The Einstein relation connects the mean-squared displacement to the self-diffusion coefficient:
MSD(τ) = ⟨|r(t+τ) − r(t)|²⟩ → 2dDτ as τ → ∞
where d = 3 for three-dimensional diffusion. In practice, we fit the linear portion of the MSD curve and compute D = slope / (2d).
The General AMBER Force Field 2 is a classical force field that uses fixed-charge Lennard-Jones + Coulomb interactions with bonded terms (bonds, angles, dihedrals). Partial charges are assigned via the AM1-BCC method. GAFF2 is widely used for small organic molecules.

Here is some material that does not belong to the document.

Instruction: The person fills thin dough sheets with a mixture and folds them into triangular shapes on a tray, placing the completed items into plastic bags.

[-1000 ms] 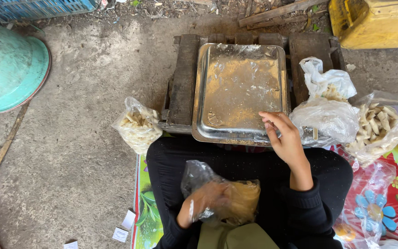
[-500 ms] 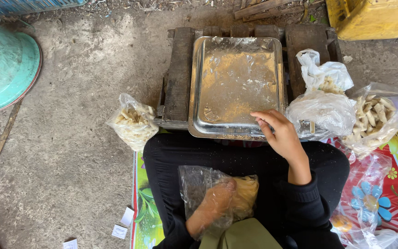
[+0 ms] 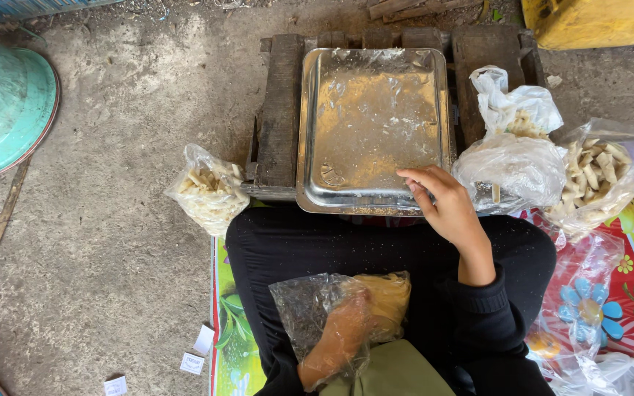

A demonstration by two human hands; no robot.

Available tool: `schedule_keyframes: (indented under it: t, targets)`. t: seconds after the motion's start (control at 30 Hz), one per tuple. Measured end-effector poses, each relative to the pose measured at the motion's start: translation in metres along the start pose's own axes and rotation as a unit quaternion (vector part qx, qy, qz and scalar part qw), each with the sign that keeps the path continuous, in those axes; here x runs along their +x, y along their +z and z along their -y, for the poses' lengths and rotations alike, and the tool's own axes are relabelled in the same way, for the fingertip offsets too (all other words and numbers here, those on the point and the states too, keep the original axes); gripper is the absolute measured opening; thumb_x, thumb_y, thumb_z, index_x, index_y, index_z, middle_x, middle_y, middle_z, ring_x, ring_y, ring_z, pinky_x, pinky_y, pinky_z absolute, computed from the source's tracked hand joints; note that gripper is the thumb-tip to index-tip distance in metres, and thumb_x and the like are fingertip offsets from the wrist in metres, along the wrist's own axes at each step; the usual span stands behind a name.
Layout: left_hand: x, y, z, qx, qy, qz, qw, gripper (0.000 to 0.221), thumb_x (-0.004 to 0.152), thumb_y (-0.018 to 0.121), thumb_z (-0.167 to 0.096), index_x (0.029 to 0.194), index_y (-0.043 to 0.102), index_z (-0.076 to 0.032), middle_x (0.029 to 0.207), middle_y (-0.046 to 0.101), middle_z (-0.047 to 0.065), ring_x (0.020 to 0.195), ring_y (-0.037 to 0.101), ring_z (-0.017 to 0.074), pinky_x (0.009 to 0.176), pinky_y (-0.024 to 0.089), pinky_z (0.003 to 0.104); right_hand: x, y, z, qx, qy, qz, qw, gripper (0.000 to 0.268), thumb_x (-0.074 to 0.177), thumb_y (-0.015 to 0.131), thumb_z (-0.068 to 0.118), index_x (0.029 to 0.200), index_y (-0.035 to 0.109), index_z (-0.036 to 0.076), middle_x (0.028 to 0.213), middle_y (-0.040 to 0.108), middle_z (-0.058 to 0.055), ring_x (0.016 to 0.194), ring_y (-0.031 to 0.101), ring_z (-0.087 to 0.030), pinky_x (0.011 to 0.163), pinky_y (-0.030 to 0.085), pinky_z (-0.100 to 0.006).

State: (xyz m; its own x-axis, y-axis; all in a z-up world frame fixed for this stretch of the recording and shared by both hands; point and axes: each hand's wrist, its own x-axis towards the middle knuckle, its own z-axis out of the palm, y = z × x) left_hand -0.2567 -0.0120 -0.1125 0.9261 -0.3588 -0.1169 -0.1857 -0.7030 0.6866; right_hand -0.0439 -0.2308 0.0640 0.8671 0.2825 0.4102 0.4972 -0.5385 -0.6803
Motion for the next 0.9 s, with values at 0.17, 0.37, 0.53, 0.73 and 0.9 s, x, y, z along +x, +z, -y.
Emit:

MACE-OFF23 is a transferable machine-learning force field for organic molecules built on the MACE (Multi-ACE) equivariant message-passing architecture. It is trained on DFT-level quantum-mechanical data and captures polarization, charge transfer, and many-body effects that classical force fields cannot represent.
| Package | Role |
|---|---|
| OpenMM | MD simulation engine |
| openmmforcefields | GAFF2 parameterization |
| OpenFF Toolkit | Molecule creation and topology |
| openmm-ml | ML potential interface for OpenMM |
| mace-torch | MACE neural-network potential |
| MDAnalysis | Trajectory analysis and MSD calculation |